Each line of the listing should be reproduced exactly.

◇ ◇ ◇

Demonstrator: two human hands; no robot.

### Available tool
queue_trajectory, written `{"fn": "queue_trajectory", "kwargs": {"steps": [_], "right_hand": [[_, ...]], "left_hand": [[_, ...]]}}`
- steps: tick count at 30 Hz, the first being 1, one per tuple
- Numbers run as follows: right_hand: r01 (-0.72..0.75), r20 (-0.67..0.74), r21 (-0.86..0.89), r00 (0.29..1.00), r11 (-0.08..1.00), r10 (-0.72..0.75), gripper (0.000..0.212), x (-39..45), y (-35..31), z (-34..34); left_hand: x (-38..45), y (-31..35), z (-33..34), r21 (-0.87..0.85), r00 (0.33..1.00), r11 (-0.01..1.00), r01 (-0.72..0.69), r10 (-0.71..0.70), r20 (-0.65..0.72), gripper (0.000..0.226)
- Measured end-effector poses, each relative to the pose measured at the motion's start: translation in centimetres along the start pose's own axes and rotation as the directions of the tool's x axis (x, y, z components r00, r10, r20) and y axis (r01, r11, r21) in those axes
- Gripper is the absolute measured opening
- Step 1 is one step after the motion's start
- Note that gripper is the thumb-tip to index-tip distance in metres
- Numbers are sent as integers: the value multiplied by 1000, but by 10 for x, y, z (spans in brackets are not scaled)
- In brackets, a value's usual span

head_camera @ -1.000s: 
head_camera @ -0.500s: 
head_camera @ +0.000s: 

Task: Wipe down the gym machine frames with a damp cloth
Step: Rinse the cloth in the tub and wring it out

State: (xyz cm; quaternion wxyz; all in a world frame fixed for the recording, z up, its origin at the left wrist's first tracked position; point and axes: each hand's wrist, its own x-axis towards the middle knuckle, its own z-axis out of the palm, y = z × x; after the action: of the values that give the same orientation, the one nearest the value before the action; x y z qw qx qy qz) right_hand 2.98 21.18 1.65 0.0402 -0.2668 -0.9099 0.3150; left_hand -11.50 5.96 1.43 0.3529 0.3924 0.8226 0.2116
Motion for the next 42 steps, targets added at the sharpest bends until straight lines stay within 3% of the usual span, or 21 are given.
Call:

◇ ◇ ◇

### ANSWER
Demonstrator: two human hands; no robot.

### Available tool
queue_trajectory, written `{"fn": "queue_trajectory", "kwargs": {"steps": [_], "right_hand": [[_, ...]], "left_hand": [[_, ...]]}}`
- steps: tick count at 30 Hz, the first being 1, one per tuple
- Numbers run as follows: right_hand: r01 (-0.72..0.75), r20 (-0.67..0.74), r21 (-0.86..0.89), r00 (0.29..1.00), r11 (-0.08..1.00), r10 (-0.72..0.75), gripper (0.000..0.212), x (-39..45), y (-35..31), z (-34..34); left_hand: x (-38..45), y (-31..35), z (-33..34), r21 (-0.87..0.85), r00 (0.33..1.00), r11 (-0.01..1.00), r01 (-0.72..0.69), r10 (-0.71..0.70), r20 (-0.65..0.72), gripper (0.000..0.226)
- Measured end-effector poses, each relative to the pose measured at the motion's start: translation in centimetres along the start pose's own axes and rotation as the directions of the tool's x axis (x, y, z components r00, r10, r20) and y axis (r01, r11, r21) in those axes
- Gripper is the absolute measured opening
- Step 1 is one step after the motion's start
- Note that gripper is the thumb-tip to index-tip distance in metres
- Numbers are sent as integers: the value multiplied by 1000, but by 10 for x, y, z (spans in brackets are not scaled)
- In brackets, a value's usual span

head_camera @ -1.000s: 
head_camera @ -0.500s: 
head_camera @ +0.000s: 

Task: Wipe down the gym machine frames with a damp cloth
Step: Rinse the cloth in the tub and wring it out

State: (xyz cm; quaternion wxyz; all in a world frame fixed for the recording, z up, its origin at the left wrist's first tracked position; point and axes: each hand's wrist, its own x-axis towards the middle knuckle, its own z-axis out of the palm, y = z × x; after the action: of the values that give the same orientation, the one nearest the value before the action; x y z qw qx qy qz) right_hand 2.98 21.18 1.65 0.0402 -0.2668 -0.9099 0.3150; left_hand -11.50 5.96 1.43 0.3529 0.3924 0.8226 0.2116
Motion for the next 42 steps, targets added at the sharpest bends until straight lines stay within 3% of the usual span, or 21 are given.
Call:

There's nothing more to this exercise.